La riserva costituita ai sensi dell’art. 2426, comma 1, n. 4, dalle plusvalenze ha natura di riserva non distribuibile
Con la sentenza n. 15087, del 12 Maggio 2022, della I Sezione Civile, la Corte di Cassazione risolve la questione giuridica controversa, pervenendo all’enucleazione del seguente principio di diritto: In tema di società di capitali, la riserva costituita, ai sensi dell’art. 2426, comma 1, n. 4, c.c. dalle plusvalenze, derivanti dalla valutazione delle partecipazioni in imprese controllate, secondo il criterio del patrimonio netto, ha natura di riserva non disponibile, basandosi su un valore solo stimato e non ancora realizzato e può essere utilizzata per la copertura delle perdite solo dopo l’assorbimento di ogni altra riserva distribuibile iscritta in bilancio.
Per tale via, la Suprema Corte ha confermato la sentenza di merito, che aveva dichiarato nulla la delibera di approvazione del bilancio e della distribuzione di dividendi ai soci, sul presupposto per cui era stata imputata a copertura delle perdite la riserva non distribuibile, sebbene fossero iscritte ulteriori riserve disponibili, che avrebbero dovuto essere assorbite prioritariamente.
La pronuncia del Giudice di Nomofilachia, sostanzialmente, sancisce la natura non distribuibile della riserva, costituita dalle plusvalenze, di cui all’art 2426, comma 1, n. 4, sul presupposto giuridico per cui essa non rappresenta, con chiarezza, veridicità e correttezza la reale situazione reddituale e finanziaria dell’impresa, riflettendo dei valori solo stimati, non dei valori di effettivo realizzo.

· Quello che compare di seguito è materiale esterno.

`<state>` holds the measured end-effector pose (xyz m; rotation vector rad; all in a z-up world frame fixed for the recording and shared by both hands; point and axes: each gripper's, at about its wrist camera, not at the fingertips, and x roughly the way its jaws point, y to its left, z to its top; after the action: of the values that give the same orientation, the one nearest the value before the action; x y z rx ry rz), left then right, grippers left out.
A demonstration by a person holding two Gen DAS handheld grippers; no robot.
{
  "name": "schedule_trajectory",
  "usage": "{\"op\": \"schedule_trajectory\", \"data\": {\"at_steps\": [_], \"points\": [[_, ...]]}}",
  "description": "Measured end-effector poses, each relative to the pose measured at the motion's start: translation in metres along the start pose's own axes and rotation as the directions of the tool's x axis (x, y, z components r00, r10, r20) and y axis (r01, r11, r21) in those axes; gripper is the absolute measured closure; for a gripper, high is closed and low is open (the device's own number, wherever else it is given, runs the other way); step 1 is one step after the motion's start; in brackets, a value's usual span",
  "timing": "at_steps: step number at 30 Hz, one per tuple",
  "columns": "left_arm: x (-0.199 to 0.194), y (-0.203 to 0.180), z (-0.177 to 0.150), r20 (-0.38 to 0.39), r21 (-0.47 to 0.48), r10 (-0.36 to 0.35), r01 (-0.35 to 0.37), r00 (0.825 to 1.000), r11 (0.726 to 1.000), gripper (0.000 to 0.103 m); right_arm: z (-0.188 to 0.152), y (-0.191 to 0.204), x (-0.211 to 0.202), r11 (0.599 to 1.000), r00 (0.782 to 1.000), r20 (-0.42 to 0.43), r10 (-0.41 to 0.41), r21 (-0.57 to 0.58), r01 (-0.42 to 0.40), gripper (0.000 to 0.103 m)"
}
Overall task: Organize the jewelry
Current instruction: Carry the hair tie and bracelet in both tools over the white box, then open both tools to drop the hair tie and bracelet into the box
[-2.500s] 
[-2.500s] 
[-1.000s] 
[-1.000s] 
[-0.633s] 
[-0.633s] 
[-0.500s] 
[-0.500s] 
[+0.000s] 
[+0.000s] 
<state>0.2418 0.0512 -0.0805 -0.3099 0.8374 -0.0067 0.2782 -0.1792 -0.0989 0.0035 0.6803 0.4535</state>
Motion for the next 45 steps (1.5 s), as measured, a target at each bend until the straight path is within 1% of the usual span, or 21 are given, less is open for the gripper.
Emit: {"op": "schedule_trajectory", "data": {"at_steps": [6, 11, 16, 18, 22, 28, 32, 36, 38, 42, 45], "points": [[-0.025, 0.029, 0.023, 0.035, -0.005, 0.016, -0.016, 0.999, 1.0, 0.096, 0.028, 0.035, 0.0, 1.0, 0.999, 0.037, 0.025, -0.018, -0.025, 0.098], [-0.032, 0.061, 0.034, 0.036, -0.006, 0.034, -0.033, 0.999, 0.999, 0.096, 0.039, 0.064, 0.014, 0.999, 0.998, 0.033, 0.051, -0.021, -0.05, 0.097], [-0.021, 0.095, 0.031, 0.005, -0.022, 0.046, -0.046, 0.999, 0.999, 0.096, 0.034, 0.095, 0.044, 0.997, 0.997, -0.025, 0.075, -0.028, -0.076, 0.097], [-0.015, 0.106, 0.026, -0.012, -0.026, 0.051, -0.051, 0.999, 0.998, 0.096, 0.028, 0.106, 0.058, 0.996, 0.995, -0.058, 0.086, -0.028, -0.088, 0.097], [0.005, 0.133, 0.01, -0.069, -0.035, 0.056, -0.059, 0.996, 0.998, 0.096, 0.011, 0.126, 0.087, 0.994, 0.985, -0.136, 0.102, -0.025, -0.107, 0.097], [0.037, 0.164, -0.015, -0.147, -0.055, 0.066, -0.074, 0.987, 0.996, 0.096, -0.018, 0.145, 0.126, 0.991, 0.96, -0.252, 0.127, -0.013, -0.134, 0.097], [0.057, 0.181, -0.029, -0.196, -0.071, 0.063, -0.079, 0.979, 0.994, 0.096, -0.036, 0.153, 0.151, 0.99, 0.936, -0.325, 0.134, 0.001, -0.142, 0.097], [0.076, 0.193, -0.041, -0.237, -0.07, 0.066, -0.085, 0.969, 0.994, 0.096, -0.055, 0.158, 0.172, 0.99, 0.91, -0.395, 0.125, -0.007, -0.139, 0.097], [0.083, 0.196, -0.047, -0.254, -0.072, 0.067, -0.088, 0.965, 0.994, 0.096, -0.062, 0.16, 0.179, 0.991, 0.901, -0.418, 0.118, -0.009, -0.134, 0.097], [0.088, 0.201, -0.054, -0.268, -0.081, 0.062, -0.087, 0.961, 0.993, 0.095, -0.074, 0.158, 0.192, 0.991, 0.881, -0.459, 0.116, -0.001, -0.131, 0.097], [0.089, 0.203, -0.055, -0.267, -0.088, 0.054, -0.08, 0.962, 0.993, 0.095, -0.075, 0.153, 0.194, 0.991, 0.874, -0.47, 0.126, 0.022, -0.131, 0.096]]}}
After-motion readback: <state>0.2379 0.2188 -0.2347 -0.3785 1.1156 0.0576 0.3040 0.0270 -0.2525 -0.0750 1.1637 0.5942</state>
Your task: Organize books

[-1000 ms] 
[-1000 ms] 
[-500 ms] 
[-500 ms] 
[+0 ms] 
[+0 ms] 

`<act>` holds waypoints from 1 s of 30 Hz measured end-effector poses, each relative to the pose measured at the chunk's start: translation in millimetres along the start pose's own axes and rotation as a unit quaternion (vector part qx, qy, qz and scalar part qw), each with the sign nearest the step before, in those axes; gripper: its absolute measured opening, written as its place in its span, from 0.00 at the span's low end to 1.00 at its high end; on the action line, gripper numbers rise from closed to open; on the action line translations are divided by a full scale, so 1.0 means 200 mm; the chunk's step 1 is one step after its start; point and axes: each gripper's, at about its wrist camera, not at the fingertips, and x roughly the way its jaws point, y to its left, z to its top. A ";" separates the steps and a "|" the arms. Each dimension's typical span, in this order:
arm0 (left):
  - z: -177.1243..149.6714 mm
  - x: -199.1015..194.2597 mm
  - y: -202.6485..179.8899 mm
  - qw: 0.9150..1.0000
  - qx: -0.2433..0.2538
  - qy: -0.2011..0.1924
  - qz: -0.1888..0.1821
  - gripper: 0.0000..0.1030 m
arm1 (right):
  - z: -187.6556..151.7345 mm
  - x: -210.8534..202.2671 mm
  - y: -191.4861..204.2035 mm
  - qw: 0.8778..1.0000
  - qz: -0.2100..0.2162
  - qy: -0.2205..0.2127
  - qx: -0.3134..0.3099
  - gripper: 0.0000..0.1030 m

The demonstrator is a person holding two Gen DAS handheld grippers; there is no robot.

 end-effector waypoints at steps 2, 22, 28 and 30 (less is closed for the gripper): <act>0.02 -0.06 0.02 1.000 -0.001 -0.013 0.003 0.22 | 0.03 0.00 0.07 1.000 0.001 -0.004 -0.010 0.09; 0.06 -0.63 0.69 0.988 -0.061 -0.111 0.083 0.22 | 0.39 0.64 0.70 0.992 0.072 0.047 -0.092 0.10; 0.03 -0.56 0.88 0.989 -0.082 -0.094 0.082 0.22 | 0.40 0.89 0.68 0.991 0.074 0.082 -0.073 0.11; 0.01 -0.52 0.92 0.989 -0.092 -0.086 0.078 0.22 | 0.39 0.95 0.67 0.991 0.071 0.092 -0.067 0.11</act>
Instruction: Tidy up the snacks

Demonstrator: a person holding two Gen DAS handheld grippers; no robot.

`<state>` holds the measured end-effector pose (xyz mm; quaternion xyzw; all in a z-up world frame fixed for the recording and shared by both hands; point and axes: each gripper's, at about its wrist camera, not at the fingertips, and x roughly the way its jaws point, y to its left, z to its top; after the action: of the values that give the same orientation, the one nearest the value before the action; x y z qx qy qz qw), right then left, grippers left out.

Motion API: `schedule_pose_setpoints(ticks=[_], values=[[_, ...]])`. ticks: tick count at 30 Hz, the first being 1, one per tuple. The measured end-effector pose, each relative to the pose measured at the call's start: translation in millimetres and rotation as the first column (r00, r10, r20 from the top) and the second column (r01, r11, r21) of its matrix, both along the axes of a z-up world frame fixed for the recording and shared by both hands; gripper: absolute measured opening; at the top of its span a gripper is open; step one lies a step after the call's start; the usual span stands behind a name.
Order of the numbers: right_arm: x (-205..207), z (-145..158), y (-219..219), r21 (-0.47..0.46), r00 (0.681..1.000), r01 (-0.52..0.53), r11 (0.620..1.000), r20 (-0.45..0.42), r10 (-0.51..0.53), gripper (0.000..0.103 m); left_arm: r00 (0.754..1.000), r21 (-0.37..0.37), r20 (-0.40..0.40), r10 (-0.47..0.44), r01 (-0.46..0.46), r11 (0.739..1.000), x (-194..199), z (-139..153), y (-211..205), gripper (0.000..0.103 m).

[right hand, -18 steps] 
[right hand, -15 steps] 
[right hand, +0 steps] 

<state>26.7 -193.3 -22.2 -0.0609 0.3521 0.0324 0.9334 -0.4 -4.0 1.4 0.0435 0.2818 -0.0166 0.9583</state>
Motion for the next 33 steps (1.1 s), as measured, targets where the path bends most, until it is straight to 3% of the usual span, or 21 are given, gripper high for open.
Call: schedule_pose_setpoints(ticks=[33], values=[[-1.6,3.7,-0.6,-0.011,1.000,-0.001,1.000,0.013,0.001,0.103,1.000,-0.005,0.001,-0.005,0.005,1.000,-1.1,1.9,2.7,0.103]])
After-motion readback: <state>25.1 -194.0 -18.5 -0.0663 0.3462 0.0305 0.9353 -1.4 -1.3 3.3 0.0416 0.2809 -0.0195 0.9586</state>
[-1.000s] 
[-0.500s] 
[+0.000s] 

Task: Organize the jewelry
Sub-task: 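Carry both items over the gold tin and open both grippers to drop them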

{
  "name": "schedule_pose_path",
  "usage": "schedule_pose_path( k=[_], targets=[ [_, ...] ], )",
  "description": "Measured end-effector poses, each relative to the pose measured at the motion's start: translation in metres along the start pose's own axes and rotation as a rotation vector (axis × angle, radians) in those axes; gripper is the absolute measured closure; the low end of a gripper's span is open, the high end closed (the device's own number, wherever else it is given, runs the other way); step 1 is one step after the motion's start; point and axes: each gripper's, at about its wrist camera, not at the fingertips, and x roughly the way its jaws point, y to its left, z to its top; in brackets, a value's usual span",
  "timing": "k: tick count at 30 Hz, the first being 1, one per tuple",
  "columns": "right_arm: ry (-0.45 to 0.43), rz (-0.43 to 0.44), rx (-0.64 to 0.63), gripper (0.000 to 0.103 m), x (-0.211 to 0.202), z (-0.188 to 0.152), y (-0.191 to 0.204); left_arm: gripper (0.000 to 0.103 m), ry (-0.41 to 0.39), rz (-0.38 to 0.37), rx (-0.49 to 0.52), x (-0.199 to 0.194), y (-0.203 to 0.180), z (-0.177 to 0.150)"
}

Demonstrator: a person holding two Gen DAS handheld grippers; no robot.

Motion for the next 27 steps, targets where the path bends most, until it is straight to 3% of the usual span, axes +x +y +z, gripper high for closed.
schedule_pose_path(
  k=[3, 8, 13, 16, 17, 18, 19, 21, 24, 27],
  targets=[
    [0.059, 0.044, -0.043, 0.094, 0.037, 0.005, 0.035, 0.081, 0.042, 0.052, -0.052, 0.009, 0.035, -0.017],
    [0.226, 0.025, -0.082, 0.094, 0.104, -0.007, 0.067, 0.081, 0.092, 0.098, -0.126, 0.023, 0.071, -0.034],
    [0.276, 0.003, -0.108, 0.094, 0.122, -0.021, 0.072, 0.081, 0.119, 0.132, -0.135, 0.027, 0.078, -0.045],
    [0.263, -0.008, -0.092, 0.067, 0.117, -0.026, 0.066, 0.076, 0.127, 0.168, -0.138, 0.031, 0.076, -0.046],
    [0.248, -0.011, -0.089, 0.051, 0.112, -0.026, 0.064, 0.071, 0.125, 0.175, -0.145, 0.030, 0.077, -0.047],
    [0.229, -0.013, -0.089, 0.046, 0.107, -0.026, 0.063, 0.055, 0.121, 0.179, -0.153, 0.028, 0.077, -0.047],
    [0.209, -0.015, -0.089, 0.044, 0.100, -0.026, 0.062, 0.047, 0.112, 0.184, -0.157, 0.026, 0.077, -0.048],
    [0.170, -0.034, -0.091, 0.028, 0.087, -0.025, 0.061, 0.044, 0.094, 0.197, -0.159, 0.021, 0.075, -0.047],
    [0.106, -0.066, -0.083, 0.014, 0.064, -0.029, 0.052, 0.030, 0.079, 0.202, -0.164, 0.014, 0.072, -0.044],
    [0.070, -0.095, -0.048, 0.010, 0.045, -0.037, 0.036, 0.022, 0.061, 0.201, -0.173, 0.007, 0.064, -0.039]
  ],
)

Tuttavia, il Giudice del diritto inferisce dall’ enunciato principio di diritto un innovativo postulato interpretativo, ancorchè non espresso nel dispositivo della sentenza
Quello dell’utilizzabilità della riserva non disponibile, nel senso sopra precisato, in via sussidiaria e residuale, ovvero dopo l’eventuale assorbimento di ogni altra riserva iscritta in bilancio.
La sussidiarietà nell’impiego della riserva de quo è espressione della corrente ermeneutica innovativa ed evolutiva, rispettosa della voluntas del Legislatore nazionale e della Legislazione Europea, in materia di tecniche redazionali di bilanci, improntata non solo alla tutela delle ragioni creditorie (dei terzi), ma anche alla necessità di rappresentare, per mezzo del bilancio d’esercizio, l’effettività dei valori reddituali dell’impresa.
A tal proposito, può parlarsi di riserva distribuibile in via sussidiaria e residuale, anziché non distribuibile in senso assoluto. Una sorta di non distribuibilità della stessa, a copertura delle perdite, in senso relativo, riflesso della discrezionalità accordata alla Magistratura, pur nell’interpretazione di norme, quali quelle afferenti alla redazione del bilancio, cogenti.
La discrezionalità, di matrice amministrativa, assurge a misura e limite di norme di diritto imperative, secolari, strettamente civilistiche, ancorchè propriamente contabili, quale criterio d’interpretazione giurisprudenziale idoneo a soddisfare le plurime esigenze di una realtà, quale quella aziendale, in continua evoluzione.